**Try it:**
Whenever "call" occurs in a line of the material, list that line.

**Listed entries:**
===============
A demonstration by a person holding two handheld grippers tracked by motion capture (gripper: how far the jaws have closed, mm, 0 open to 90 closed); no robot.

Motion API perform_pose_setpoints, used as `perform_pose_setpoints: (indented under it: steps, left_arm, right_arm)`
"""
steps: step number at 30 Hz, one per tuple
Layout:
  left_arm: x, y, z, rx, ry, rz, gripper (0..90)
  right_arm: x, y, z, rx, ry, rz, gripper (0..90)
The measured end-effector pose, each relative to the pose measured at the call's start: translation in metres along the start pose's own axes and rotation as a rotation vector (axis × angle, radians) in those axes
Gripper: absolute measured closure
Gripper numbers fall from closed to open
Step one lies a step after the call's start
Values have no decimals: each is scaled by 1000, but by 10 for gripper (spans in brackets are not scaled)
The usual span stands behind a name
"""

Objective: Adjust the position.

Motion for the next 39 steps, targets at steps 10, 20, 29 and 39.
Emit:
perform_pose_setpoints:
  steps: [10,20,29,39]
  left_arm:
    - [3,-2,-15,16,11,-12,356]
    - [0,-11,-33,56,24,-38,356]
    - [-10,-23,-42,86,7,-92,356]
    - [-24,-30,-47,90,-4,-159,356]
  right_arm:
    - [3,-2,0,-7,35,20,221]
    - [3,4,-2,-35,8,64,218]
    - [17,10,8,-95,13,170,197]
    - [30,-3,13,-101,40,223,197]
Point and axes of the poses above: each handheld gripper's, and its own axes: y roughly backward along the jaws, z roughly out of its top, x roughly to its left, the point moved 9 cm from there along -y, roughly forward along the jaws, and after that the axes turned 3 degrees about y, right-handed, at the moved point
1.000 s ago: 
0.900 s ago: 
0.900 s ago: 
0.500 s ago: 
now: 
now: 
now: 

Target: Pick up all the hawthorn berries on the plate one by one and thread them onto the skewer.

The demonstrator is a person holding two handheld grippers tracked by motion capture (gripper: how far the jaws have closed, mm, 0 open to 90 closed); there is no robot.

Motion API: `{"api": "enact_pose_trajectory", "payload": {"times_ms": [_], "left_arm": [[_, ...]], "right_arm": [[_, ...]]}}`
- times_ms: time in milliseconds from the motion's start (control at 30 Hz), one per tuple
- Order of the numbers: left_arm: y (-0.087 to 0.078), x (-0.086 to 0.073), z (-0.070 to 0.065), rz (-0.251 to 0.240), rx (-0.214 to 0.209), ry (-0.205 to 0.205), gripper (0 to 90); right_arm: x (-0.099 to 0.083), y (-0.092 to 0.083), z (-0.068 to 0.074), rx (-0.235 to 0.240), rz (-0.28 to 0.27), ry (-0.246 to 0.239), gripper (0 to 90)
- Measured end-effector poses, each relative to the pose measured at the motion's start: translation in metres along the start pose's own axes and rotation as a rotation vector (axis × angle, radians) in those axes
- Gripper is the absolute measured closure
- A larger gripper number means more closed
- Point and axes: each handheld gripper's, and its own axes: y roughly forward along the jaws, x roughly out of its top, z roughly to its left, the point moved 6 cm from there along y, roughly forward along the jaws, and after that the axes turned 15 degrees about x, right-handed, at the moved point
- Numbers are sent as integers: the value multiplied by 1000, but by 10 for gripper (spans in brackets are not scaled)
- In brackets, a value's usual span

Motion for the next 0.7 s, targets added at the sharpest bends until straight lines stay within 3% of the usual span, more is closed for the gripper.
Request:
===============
**Expected output:**
The measured end-effector pose, each relative to the pose measured at the call's start: translation in metres along the start pose's own axes and rotation as a rotation vector (axis × angle, radians) in those axes
Step one lies a step after the call's start

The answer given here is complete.